Um estudo inédito realizado na cidade de São Paulo, entre novembro de 2019 e novembro de 2020, pelo Centro de Estudos de Cultura Contemporânea (CEDEC), a partir de contrato firmado com a Secretaria Municipal de Direitos Humanos e Cidadania (SMDHC) e recursos provenientes de emenda parlamentar do Vereador Eduardo Suplicy, mapeou parte da população trans e travesti da capital paulista. Das 1.788 pessoas trans e travestis entrevistadas, 18% haviam concluído o Ensino Fundamental I, 20% o Ensino Fundamental II e 51% o Ensino Médio – desses últimos, apenas 12% haviam concluído o ensino superior. Em relação a identidade de gênero, observou-se que as categorias de homens trans e pessoas não binária possuem maiores índices de conclusão do ensino médio (64% e 68% respectivamente) que mulheres trans (48%) e travestis (39%), bem como de conclusão do ensino superior.
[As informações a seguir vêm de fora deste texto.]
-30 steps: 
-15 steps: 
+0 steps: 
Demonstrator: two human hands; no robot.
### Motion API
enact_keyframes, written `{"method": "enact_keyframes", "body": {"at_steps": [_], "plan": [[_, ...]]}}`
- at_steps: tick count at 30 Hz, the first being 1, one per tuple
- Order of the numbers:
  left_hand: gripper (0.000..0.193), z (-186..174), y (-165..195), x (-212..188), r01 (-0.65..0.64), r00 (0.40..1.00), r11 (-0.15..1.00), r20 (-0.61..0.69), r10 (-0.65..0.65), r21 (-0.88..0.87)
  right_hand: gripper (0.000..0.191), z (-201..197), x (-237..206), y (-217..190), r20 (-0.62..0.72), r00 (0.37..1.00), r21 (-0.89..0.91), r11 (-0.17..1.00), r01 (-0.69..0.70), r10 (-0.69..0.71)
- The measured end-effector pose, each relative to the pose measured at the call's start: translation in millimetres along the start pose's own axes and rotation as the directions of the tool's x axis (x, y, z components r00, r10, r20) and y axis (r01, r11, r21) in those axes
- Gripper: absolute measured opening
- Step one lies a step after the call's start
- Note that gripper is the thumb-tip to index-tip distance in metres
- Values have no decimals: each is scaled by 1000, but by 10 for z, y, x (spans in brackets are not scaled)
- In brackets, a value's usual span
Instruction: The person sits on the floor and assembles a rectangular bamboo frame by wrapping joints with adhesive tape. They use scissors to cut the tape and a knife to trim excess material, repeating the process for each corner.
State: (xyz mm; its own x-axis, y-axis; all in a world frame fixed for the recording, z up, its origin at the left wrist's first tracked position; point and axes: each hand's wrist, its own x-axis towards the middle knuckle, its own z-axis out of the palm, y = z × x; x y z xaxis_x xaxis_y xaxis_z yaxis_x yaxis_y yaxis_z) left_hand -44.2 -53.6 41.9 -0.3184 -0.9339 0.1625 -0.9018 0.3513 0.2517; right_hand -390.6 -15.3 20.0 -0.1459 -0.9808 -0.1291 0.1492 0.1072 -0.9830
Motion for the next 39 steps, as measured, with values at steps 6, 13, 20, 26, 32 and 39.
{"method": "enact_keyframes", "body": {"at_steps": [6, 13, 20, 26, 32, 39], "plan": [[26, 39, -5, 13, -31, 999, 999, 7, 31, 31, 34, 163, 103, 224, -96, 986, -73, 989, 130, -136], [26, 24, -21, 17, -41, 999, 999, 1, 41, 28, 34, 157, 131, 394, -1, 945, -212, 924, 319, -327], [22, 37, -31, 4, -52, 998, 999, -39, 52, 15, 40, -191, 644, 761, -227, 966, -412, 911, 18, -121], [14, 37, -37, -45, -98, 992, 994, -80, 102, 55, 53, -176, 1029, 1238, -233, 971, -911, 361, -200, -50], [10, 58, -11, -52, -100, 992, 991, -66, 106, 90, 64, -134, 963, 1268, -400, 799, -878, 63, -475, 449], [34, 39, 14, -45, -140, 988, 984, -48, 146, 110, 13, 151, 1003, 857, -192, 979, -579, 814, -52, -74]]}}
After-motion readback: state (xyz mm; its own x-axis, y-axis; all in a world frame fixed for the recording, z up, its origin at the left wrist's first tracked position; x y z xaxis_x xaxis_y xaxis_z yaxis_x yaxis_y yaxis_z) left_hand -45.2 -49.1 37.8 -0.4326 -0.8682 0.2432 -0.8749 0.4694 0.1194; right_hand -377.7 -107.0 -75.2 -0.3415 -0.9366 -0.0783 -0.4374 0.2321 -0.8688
Considerando a centralidade do marcador de raça/etnia, a hipótese é que exista uma diferença percentual entre mulheres transexuais e travestis brancas e negras, as primeiras possuindo maiores índices de escolaridade.
O assassinato de pessoas trans e travestis brasileiras corresponde, anualmente, a quase metade dos assassinatos dessa população globalmente, segundo a ONG Transgender Europe
A nível nacional, uma pesquisa divulgada este ano pelo Grupo de Estudos Multidisciplinares da Ação Afirmativa (GEMAA) da Universidade do Estado do Rio de Janeiro (UERJ) mostra que população trans e travesti presente nas universidades federais é de 0,3% do total de estudantes – em números absolutos, são apenas 2.924 estudantes trans e travestis.